### [ACTIVITY]
Please output the data exactly, without omitting anything.

### [RECORDS SHOWN]
Content starts
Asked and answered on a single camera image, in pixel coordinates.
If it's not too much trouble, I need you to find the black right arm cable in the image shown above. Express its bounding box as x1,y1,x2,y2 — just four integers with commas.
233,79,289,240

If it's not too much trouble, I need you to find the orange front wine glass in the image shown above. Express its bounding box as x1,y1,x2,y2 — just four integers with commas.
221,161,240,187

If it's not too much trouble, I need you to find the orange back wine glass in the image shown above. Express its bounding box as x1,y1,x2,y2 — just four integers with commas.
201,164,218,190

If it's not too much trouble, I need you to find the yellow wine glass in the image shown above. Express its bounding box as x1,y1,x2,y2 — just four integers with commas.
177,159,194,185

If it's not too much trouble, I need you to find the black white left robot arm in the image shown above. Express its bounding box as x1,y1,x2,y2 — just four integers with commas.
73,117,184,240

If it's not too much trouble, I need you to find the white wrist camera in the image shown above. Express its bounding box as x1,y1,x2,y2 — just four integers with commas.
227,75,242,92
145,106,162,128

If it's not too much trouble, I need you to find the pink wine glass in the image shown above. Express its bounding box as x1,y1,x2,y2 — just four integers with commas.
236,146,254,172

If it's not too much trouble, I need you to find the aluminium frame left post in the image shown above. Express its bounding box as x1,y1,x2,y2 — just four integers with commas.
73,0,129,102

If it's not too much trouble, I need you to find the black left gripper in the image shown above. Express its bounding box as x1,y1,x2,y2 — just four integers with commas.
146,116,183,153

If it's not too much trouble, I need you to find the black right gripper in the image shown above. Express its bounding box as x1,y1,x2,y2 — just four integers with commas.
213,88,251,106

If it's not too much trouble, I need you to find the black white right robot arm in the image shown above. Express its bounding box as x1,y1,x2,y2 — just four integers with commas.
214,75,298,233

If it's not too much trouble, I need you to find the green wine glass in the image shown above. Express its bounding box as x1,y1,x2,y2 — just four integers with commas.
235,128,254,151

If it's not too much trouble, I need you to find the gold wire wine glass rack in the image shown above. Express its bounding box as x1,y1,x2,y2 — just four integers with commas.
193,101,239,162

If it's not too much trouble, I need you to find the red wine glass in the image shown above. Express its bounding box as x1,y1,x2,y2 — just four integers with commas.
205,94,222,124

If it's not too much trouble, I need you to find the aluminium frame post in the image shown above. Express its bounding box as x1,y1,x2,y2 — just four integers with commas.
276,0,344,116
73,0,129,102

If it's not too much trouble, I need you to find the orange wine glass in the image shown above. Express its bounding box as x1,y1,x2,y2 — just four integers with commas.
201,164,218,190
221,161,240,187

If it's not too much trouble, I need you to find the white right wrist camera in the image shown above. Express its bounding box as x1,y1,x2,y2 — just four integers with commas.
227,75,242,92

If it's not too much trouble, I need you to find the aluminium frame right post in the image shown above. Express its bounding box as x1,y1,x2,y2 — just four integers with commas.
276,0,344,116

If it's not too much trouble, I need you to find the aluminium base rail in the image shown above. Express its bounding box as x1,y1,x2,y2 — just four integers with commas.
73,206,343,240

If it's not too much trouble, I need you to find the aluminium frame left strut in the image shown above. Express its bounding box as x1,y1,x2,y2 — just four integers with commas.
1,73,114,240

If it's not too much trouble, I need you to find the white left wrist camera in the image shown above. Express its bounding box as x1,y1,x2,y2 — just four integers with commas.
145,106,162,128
Content ends
### [RESULT BELOW]
Asked and answered on a single camera image, in pixel coordinates.
If it's not too much trouble, I need you to find the black right arm cable in the image shown above. Express its bounding box as x1,y1,x2,y2 — just four integers with commas.
233,79,289,240

If it's not too much trouble, I need you to find the orange front wine glass in the image shown above. Express its bounding box as x1,y1,x2,y2 — just four integers with commas.
221,161,240,187

If it's not too much trouble, I need you to find the orange back wine glass in the image shown above. Express its bounding box as x1,y1,x2,y2 — just four integers with commas.
201,164,218,190

If it's not too much trouble, I need you to find the yellow wine glass in the image shown above. Express its bounding box as x1,y1,x2,y2 — just four integers with commas.
177,159,194,185

If it's not too much trouble, I need you to find the black white left robot arm in the image shown above. Express its bounding box as x1,y1,x2,y2 — just four integers with commas.
73,117,184,240

If it's not too much trouble, I need you to find the white wrist camera in the image shown above. Express its bounding box as x1,y1,x2,y2 — just four integers with commas.
227,75,242,92
145,106,162,128

If it's not too much trouble, I need you to find the pink wine glass in the image shown above. Express its bounding box as x1,y1,x2,y2 — just four integers with commas.
236,146,254,172

If it's not too much trouble, I need you to find the aluminium frame left post in the image shown above. Express its bounding box as x1,y1,x2,y2 — just four integers with commas.
73,0,129,102

If it's not too much trouble, I need you to find the black left gripper in the image shown above. Express its bounding box as x1,y1,x2,y2 — just four integers with commas.
146,116,183,153

If it's not too much trouble, I need you to find the black right gripper in the image shown above. Express its bounding box as x1,y1,x2,y2 — just four integers with commas.
213,88,251,106

If it's not too much trouble, I need you to find the black white right robot arm in the image shown above. Express its bounding box as x1,y1,x2,y2 — just four integers with commas.
214,75,298,233

If it's not too much trouble, I need you to find the green wine glass in the image shown above. Express its bounding box as x1,y1,x2,y2 — just four integers with commas.
235,128,254,151

If it's not too much trouble, I need you to find the gold wire wine glass rack in the image shown above. Express its bounding box as x1,y1,x2,y2 — just four integers with commas.
193,101,239,162

If it's not too much trouble, I need you to find the red wine glass in the image shown above. Express its bounding box as x1,y1,x2,y2 — just four integers with commas.
205,94,222,124

If it's not too much trouble, I need you to find the aluminium frame post in the image shown above. Express its bounding box as x1,y1,x2,y2 — just four integers with commas.
276,0,344,116
73,0,129,102

If it's not too much trouble, I need you to find the orange wine glass in the image shown above. Express its bounding box as x1,y1,x2,y2 — just four integers with commas.
201,164,218,190
221,161,240,187

If it's not too much trouble, I need you to find the white right wrist camera in the image shown above. Express its bounding box as x1,y1,x2,y2 — just four integers with commas.
227,75,242,92

If it's not too much trouble, I need you to find the aluminium frame right post in the image shown above. Express its bounding box as x1,y1,x2,y2 — just four integers with commas.
276,0,344,116

If it's not too much trouble, I need you to find the aluminium base rail in the image shown above. Express its bounding box as x1,y1,x2,y2 — just four integers with commas.
73,206,343,240

If it's not too much trouble, I need you to find the aluminium frame left strut in the image shown above. Express its bounding box as x1,y1,x2,y2 — just four integers with commas.
1,73,114,240

If it's not too much trouble, I need you to find the white left wrist camera in the image shown above. Express its bounding box as x1,y1,x2,y2 — just four integers with commas.
145,106,162,128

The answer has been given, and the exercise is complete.